Activity: Below are the records; copy every line in them that holds the string "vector".

*** Begin section ***

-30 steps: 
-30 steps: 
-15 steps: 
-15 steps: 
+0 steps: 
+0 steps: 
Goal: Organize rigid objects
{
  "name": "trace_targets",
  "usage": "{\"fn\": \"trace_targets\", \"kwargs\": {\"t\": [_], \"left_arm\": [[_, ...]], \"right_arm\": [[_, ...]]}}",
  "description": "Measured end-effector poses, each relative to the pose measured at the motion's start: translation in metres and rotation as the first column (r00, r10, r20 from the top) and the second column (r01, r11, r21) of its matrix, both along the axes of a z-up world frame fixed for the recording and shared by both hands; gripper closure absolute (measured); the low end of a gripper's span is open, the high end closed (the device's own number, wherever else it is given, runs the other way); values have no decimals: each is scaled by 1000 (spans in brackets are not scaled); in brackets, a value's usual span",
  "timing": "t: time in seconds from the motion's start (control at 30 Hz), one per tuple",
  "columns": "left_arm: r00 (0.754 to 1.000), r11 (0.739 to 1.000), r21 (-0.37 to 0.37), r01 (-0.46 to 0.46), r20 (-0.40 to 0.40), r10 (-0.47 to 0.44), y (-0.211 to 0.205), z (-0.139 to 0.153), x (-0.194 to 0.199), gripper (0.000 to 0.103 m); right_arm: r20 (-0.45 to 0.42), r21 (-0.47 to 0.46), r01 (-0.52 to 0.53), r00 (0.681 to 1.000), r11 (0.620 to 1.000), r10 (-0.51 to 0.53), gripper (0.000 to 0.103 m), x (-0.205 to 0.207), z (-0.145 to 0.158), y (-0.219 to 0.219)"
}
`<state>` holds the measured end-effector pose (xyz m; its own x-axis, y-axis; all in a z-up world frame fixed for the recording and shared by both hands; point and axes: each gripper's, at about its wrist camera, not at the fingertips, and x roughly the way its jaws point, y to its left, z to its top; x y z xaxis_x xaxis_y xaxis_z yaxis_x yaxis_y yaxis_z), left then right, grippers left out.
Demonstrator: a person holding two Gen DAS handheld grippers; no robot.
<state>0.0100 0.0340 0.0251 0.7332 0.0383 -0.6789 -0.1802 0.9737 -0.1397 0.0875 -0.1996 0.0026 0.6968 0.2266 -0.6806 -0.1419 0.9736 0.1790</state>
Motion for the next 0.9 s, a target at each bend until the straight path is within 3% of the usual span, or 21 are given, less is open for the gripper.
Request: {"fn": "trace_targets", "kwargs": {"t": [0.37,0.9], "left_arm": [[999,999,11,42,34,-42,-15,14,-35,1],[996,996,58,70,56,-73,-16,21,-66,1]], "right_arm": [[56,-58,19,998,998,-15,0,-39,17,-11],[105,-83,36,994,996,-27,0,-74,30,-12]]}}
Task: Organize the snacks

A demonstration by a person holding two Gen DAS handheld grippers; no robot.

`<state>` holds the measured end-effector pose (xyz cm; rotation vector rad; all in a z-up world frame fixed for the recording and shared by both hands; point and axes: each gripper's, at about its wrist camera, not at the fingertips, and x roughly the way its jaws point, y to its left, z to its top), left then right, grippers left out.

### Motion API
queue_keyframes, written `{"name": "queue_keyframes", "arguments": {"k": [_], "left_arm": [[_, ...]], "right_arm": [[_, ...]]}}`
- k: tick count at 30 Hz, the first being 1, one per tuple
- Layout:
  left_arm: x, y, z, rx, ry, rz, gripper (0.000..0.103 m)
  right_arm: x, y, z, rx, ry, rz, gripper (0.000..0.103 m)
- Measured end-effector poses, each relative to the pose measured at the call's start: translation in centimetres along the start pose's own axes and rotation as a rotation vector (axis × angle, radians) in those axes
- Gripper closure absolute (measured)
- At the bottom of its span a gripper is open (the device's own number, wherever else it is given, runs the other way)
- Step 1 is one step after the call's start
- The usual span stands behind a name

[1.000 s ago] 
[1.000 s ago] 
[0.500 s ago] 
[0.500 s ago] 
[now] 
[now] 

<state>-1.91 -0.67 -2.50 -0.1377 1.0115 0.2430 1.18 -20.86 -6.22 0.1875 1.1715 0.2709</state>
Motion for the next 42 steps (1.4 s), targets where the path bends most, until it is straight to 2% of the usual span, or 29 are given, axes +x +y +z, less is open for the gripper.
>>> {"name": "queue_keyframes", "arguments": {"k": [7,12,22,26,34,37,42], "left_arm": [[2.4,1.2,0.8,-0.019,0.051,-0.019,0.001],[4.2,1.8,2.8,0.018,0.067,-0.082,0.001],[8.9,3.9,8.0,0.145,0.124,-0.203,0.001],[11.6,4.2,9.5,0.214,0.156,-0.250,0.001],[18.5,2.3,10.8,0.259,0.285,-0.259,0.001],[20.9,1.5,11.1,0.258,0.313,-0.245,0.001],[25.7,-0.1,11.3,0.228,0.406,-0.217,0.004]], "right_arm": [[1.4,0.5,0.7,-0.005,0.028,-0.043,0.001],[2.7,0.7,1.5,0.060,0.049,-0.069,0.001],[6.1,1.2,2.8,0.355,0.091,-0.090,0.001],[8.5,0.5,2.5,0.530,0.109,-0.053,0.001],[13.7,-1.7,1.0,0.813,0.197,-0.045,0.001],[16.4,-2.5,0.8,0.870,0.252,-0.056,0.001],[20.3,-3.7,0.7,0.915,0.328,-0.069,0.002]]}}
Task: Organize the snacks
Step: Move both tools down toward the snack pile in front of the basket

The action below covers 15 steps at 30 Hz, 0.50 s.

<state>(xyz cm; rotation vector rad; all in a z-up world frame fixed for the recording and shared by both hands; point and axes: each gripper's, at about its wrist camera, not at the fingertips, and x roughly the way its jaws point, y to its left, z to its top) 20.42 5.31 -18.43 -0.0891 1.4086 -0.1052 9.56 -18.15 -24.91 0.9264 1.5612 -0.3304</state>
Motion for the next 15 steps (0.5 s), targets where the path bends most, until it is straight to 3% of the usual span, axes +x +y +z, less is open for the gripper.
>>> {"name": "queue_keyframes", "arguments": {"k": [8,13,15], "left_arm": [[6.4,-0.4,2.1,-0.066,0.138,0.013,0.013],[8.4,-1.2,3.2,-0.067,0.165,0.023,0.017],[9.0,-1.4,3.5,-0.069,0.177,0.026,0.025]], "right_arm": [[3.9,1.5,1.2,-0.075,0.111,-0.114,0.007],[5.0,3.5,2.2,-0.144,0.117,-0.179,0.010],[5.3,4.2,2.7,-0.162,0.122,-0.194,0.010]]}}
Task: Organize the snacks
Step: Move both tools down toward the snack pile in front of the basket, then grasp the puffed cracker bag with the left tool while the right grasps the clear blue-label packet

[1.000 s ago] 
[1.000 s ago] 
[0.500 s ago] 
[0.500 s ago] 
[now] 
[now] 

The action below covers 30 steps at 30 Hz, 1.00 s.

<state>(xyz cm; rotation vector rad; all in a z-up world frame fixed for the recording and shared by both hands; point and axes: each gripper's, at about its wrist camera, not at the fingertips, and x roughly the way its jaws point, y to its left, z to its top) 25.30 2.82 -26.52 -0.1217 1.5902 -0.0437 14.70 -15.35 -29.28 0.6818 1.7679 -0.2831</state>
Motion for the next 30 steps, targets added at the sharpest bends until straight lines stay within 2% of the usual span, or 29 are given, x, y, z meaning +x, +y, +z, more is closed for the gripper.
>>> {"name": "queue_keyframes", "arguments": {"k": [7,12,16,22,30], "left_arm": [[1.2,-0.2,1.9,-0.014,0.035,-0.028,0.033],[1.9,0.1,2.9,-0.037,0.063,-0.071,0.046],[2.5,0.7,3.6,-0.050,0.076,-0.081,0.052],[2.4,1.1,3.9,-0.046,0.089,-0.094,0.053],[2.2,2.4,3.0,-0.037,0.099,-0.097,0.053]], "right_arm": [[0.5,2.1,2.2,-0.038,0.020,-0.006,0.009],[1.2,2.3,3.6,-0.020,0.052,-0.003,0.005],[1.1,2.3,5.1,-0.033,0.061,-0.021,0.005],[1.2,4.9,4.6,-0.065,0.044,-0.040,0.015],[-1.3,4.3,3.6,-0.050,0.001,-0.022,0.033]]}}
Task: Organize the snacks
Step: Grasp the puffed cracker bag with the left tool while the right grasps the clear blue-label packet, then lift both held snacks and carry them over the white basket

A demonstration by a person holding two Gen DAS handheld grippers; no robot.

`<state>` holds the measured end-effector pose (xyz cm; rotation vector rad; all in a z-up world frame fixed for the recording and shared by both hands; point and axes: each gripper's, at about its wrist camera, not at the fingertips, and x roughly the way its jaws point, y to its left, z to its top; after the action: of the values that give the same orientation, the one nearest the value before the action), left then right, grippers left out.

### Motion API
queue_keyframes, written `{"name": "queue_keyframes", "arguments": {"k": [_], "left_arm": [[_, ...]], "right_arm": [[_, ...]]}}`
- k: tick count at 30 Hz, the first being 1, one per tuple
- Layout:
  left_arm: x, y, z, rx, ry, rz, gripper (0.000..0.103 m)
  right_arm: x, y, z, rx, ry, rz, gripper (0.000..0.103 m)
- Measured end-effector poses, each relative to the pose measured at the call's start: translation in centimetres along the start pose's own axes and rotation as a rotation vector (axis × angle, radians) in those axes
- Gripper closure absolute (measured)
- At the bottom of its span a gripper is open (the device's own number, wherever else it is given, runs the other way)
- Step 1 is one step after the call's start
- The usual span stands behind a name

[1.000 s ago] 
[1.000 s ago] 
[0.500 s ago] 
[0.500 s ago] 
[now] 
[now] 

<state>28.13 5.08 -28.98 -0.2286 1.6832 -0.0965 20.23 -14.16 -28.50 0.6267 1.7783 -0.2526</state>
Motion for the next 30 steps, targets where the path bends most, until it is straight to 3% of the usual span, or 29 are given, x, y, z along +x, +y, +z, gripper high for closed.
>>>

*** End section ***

Exercise answer:
`<state>` holds the measured end-effector pose (xyz cm; rotation vector rad; all in a z-up world frame fixed for the recording and shared by both hands; point and axes: each gripper's, at about its wrist camera, not at the fingertips, and x roughly the way its jaws point, y to its left, z to its top), left then right, grippers left out.
- Measured end-effector poses, each relative to the pose measured at the call's start: translation in centimetres along the start pose's own axes and rotation as a rotation vector (axis × angle, radians) in those axes
<state>(xyz cm; rotation vector rad; all in a z-up world frame fixed for the recording and shared by both hands; point and axes: each gripper's, at about its wrist camera, not at the fingertips, and x roughly the way its jaws point, y to its left, z to its top) 20.42 5.31 -18.43 -0.0891 1.4086 -0.1052 9.56 -18.15 -24.91 0.9264 1.5612 -0.3304</state>
<state>(xyz cm; rotation vector rad; all in a z-up world frame fixed for the recording and shared by both hands; point and axes: each gripper's, at about its wrist camera, not at the fingertips, and x roughly the way its jaws point, y to its left, z to its top) 25.30 2.82 -26.52 -0.1217 1.5902 -0.0437 14.70 -15.35 -29.28 0.6818 1.7679 -0.2831</state>
`<state>` holds the measured end-effector pose (xyz cm; rotation vector rad; all in a z-up world frame fixed for the recording and shared by both hands; point and axes: each gripper's, at about its wrist camera, not at the fingertips, and x roughly the way its jaws point, y to its left, z to its top; after the action: of the values that give the same orientation, the one nearest the value before the action), left then right, grippers left out.
- Measured end-effector poses, each relative to the pose measured at the call's start: translation in centimetres along the start pose's own axes and rotation as a rotation vector (axis × angle, radians) in those axes

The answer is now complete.